**EXERCISE DETAILS**.
Nothing below is to be printed except the lines between the line holding "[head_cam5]" and the line holding "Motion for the", inclusive, each exactly as it appears.

**DATA PROVIDED**.

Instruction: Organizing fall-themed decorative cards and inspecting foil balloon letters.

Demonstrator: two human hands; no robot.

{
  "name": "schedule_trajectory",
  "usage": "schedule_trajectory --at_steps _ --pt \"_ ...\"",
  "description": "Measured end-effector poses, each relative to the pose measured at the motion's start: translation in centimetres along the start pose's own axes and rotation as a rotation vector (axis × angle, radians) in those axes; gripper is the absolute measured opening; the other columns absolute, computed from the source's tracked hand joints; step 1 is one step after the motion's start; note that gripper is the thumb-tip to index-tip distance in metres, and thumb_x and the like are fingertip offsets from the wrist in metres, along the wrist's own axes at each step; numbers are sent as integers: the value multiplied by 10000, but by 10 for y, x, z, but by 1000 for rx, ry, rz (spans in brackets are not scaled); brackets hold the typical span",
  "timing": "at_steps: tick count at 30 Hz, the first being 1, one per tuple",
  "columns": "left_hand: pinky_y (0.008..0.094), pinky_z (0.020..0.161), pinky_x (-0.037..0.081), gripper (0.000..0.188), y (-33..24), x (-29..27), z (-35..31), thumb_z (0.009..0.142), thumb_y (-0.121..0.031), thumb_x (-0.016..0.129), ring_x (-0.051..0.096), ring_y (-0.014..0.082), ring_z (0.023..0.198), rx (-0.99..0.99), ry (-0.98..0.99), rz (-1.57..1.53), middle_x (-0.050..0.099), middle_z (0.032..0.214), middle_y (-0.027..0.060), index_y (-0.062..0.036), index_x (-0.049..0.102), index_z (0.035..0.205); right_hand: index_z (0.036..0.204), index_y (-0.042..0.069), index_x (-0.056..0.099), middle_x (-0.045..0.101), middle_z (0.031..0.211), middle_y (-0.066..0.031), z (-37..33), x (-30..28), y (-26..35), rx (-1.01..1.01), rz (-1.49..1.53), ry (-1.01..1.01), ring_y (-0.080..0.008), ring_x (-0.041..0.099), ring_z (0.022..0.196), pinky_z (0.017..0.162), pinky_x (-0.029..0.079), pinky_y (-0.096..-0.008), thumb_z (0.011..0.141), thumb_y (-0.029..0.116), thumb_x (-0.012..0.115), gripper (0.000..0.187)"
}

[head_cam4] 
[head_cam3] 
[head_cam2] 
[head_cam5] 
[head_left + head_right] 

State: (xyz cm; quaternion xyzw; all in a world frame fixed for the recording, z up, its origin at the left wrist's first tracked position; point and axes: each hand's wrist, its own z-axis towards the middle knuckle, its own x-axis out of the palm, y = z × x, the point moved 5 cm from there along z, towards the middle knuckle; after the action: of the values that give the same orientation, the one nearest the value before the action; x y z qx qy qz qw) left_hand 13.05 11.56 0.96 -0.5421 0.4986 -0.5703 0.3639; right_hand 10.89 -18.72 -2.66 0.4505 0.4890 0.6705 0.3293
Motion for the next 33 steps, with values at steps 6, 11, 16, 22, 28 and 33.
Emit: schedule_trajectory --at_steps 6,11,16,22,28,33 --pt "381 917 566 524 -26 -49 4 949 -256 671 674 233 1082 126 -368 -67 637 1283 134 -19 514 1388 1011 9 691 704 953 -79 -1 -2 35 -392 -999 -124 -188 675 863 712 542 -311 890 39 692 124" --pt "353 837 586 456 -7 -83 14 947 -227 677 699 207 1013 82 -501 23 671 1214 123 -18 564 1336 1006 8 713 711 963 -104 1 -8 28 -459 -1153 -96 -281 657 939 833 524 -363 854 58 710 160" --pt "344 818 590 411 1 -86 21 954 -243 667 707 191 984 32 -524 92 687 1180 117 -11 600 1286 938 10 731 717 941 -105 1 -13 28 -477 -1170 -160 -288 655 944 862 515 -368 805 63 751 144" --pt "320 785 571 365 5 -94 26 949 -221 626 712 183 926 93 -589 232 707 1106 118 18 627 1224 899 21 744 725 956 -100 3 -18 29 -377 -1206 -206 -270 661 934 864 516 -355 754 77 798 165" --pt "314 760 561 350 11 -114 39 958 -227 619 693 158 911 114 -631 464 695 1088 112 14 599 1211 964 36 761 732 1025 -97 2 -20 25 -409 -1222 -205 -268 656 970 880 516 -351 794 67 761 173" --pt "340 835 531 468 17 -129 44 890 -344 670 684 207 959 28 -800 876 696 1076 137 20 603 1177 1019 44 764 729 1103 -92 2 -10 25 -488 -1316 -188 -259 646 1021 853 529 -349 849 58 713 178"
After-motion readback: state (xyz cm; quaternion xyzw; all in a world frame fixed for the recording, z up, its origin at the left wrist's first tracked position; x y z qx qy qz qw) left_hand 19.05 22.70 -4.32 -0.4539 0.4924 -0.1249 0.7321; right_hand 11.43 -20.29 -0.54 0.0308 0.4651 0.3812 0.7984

**SOLUTION FOR THIS PROBLEM**.
[head_cam5] 
[head_left + head_right] 

State: (xyz cm; quaternion xyzw; all in a world frame fixed for the recording, z up, its origin at the left wrist's first tracked position; point and axes: each hand's wrist, its own z-axis towards the middle knuckle, its own x-axis out of the palm, y = z × x, the point moved 5 cm from there along z, towards the middle knuckle; after the action: of the values that give the same orientation, the one nearest the value before the action; x y z qx qy qz qw) left_hand 13.05 11.56 0.96 -0.5421 0.4986 -0.5703 0.3639; right_hand 10.89 -18.72 -2.66 0.4505 0.4890 0.6705 0.3293
Motion for the next 33 steps, with values at steps 6, 11, 16, 22, 28 and 33.

What was asked for in the exercise is now done.